St. Thomas, “…we can only love what is good.” This is truth we can never love evil or hate, it will always leave us unsettled and never at peace. I like to use this as measure when I am delivering a lecture or leading a discussion. Whatever I am unsettled about I need to identify and be conscious of when speaking in front of people. I need to be honest about whatever it is because people ability to keep up “baloney” is sharp and it can do damage to your whole presentation.
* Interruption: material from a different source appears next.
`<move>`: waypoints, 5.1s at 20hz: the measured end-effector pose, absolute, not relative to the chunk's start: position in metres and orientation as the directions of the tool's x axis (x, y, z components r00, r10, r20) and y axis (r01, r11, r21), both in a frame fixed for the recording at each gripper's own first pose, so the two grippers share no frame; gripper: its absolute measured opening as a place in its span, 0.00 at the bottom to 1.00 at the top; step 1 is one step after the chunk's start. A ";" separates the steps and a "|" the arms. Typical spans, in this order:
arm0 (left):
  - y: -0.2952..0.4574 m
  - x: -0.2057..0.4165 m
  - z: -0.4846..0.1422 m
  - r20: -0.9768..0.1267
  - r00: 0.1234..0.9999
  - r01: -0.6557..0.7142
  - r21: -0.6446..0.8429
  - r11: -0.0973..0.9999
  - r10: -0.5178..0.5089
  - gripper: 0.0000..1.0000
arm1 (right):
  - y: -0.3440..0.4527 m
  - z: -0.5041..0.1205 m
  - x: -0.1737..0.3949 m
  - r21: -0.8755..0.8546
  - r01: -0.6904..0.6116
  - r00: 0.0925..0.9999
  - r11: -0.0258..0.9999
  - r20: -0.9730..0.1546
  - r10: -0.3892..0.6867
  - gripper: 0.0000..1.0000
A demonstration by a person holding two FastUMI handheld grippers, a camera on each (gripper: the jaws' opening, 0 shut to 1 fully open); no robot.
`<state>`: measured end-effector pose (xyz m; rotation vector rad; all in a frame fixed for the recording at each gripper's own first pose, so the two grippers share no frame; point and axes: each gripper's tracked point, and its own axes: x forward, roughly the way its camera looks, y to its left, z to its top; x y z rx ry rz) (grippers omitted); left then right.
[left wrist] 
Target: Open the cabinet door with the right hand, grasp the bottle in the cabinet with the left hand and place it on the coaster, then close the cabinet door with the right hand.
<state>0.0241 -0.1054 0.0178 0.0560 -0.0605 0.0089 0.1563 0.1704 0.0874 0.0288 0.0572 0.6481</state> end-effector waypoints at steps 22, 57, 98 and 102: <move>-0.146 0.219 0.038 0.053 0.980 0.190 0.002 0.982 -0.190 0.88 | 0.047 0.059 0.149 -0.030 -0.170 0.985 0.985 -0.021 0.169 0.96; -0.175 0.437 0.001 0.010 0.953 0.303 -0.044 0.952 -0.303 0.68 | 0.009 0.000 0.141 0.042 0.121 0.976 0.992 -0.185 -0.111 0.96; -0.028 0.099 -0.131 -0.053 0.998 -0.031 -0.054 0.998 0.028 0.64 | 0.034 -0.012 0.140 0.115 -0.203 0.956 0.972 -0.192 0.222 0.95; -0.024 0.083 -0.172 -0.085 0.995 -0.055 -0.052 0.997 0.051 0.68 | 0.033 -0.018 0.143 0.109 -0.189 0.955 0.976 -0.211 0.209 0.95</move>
People can accept honesty but not dishonesty, because back to St. Thomas, “…we can only love what is good.”
Lastly, anger is destructive in a group of people. Dr. Goleman explains how the brain is not working when we are angry. The old idea that we got to get our anger out by getting really angry has been proven to be destructive to ourselves. Constructively, if we work at identifying what makes us angry and why, this will us and help us to understand that the same process can be happening to others. We are better able to be patient and understanding of others. Next, before speaking to people about something that really angers we need to make sure we have backed every angry feeling with solid facts.
In this way, we are better able to help people accept and understand difficult information that will be a lasting changed in their attitudes and ours as well. All the above is built around your statement, “Love yourself and the rest will fall into place.”
This is no easy task and we are continually updating ourselves, but working it out with others is very helpful. This is “love your neighbor as yourself.”
The importance and meaning of marriage is more than procreation. Two people pledging their love to each other is not just for themselves, because that is not a marriage. By being in love, two become one and they are better equip to be the best for everyone in world their families, friends, co-workers and beyond. In this way all marriages are contributing to the procreation of children by their enriching the social environment that children will be born into. True love is never lost.
The truth will set us free - not ignorance and fear.
Kids raised in social environments influenced by the Vatican’s antigay (unsubstantiated) teachings, as young as 4 or 5 know they're “different.” It is only as adults that they are able to identify that this feeling “different” was their experiencing their sexual orientation. However, as kids this feeling “different” their sexual orientation was experienced as highly unacceptable to the people they love and admire by their negative reactions. These kids, then at 4 and 5 years of age start to feel bad about themselves, because their “natural” expression of love for another human being is somehow terribly offensive to the important people in their lives. This type of rejection of a child at this young age, a significantly vulnerable time of expressing love can be traumatic for the child. Because for a child this rejection feels like abandonment.
These kids then tend to grow up with a pervasive sense of guilt, which sabotages their growth and motivation.
The result is thousands of dollars are spent in individual psychotherapy sessions for them to learn to accept their natural sexual orientation.
Does the Vatican want to take on this cost of their psychotherapy sessions just like the tobacco industry had to take on cost of the damage it caused their consumers?
Covering the cost of psychotherapy does not even begin compensate a person for a lifetime harmed by the Vatican’s antigay (unsubstantiated) teachings.